Task instructions: Each line of the data below that carries the word "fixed" needs to be copied.

--- START ---

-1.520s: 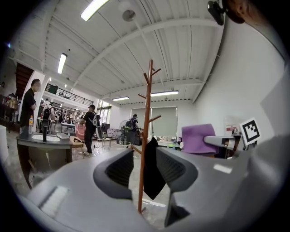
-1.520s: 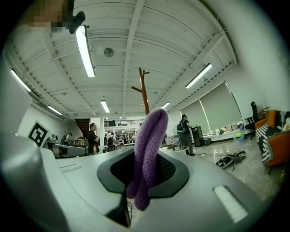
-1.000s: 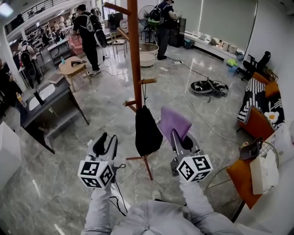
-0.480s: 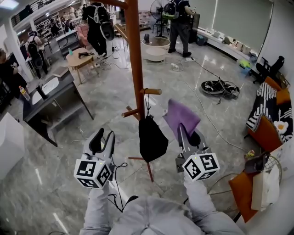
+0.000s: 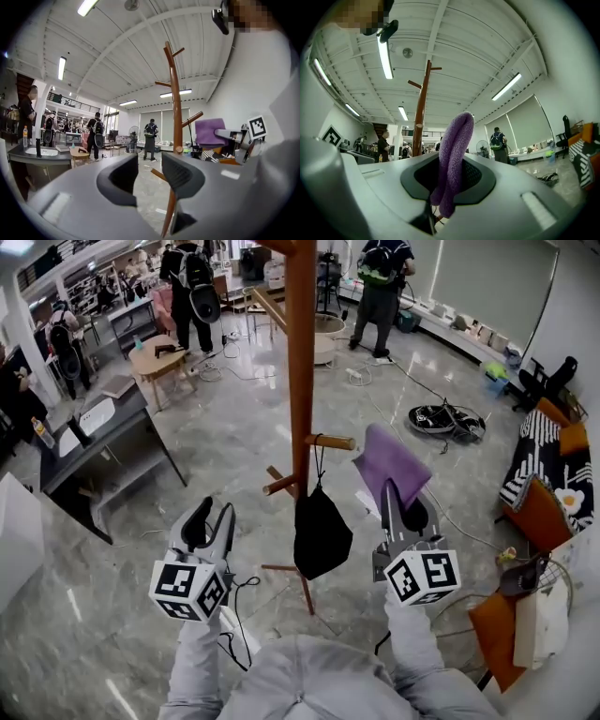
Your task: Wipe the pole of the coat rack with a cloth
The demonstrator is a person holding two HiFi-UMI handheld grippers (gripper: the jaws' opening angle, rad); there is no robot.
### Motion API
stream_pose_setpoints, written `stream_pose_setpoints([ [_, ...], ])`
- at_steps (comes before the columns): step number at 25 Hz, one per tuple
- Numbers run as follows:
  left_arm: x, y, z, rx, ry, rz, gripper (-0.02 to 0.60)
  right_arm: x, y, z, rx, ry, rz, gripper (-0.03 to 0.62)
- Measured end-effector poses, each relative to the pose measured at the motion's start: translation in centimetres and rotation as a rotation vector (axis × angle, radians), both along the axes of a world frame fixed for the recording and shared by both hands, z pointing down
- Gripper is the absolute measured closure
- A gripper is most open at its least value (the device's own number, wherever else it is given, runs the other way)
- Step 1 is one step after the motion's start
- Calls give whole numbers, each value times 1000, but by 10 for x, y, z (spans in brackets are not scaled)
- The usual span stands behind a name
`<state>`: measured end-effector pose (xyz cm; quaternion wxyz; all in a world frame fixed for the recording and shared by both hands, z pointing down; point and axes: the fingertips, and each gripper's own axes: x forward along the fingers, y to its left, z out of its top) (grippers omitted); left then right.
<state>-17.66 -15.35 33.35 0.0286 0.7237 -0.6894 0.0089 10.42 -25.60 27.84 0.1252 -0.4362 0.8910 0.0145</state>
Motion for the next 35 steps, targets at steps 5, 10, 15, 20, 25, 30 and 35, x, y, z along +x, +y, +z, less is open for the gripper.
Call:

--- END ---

The completed task:
- Measured end-effector poses, each relative to the pose measured at the motion's start: translation in centimetres and rotation as a rotation vector (axis × angle, radians), both along the axes of a world frame fixed for the recording and shared by both hands, z pointing down
`<state>`: measured end-effector pose (xyz cm; quaternion wxyz; all in a world frame fixed for the recording and shared by both hands, z pointing down; point and axes: the fingertips, and each gripper's own axes: x forward along the fingers, y to its left, z out of its top) (grippers omitted); left then right.

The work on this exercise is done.